Le second niveau de l’aile Richelieu au Louvre abrite les peintures de l’Europe du Nord mais aussi quelques salles consacrées aux peintures françaises (qui se poursuivent à Sully). Parmi celles-ci, se trouve la collection des « primitifs français », datés du XVème siècle.

Les primitifs français, en peinture, n’ont pas la renommée de leurs équivalents flamands ou italiens, l’expression elle-même a été plus ou moins inventée au début du 20ème siècle pour montrer que ce passage de la peinture médiévale à celle de la Renaissance avait aussi existé dans notre pays, malgré une production d’œuvres assez limitée. Au Louvre, pas de dons, de legs ou de collections royales, le premier tableau « primitif », le mystérieux tableaux des Trois Prophètes en exergue de cet article a été acheté par le tout jeune musée national en 1799.

Acquisition suivante, le Portrait de Guillaume des Ursins ci-dessous de Jean Fouquet est entré dans les collections en 1835.

Primitifs français – Jean Fouquet – Portrait de Guillaume Jouvenel des Ursins, chancelier de France

Petit à petit, la prise de conscience de l’importance des œuvres de cette époque permit leur acquisition progressive par le musée, mettant en avant des artistes comme Jean Malouel avec sa grande Pieta ronde, Henri Bellechose avec le triptyque de saint Denis ou encore Jean Fouquet.

Primitifs français – à droite : Les Frères de Limbourg – Le Christ de piété soutenu par saint Jean l’Évangéliste en présence de la Vierge et de deux anges – vers 1405-1410 – à gauche : Attribué à Jean Malouel – La grande Pieta ronde – vers 1400
Primitifs français – Henri Bellechose – Le retable de saint Denis – bois transposé sur toile en 1852, fond d’or, achevé en 1416
Primitifs français – Jean Fouquet – Portrait de Charles VII, roi de France – vers 1445-1450

Mais, par rapport à la représentation des courants artistiques postérieurs, cette collection des primitifs français semble rester presque confidentielle. Et il n’y a même pas d’article sur les primitifs français dans Wikipedia !

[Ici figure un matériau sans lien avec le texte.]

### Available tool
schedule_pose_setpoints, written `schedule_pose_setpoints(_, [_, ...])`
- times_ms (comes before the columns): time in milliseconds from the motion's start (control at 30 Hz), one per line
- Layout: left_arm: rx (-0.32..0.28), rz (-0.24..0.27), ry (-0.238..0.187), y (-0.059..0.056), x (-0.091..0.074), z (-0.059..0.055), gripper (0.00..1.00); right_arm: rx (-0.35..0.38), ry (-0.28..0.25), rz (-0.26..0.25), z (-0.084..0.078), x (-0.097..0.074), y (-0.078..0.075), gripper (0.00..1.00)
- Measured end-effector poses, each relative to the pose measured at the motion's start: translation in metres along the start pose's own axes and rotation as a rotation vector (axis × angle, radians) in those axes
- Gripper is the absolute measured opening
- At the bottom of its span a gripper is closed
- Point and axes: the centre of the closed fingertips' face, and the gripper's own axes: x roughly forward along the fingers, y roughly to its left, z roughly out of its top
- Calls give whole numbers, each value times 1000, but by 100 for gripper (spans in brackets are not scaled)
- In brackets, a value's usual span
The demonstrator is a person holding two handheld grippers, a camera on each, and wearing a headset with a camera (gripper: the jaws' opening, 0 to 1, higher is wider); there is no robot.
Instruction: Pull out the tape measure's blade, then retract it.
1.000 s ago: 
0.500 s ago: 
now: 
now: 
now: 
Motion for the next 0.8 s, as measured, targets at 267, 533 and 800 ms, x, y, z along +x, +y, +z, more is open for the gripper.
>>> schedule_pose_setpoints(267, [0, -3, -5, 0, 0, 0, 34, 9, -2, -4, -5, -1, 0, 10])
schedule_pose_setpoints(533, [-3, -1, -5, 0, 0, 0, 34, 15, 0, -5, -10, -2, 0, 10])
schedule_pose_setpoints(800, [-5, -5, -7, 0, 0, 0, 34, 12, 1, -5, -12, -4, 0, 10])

N’empêche que les peintures présentées sont bien intéressantes.

Allez-y, faites un petit détour par les salles 820, 832, 834 et une ou deux autres pour parcourir en détail toute la collection. Et vous rendre compte que le terme de « primitif » appliqué aux peintures de cette époque semble un tantinet péjoratif. On devrait plutôt parler d’innovateur.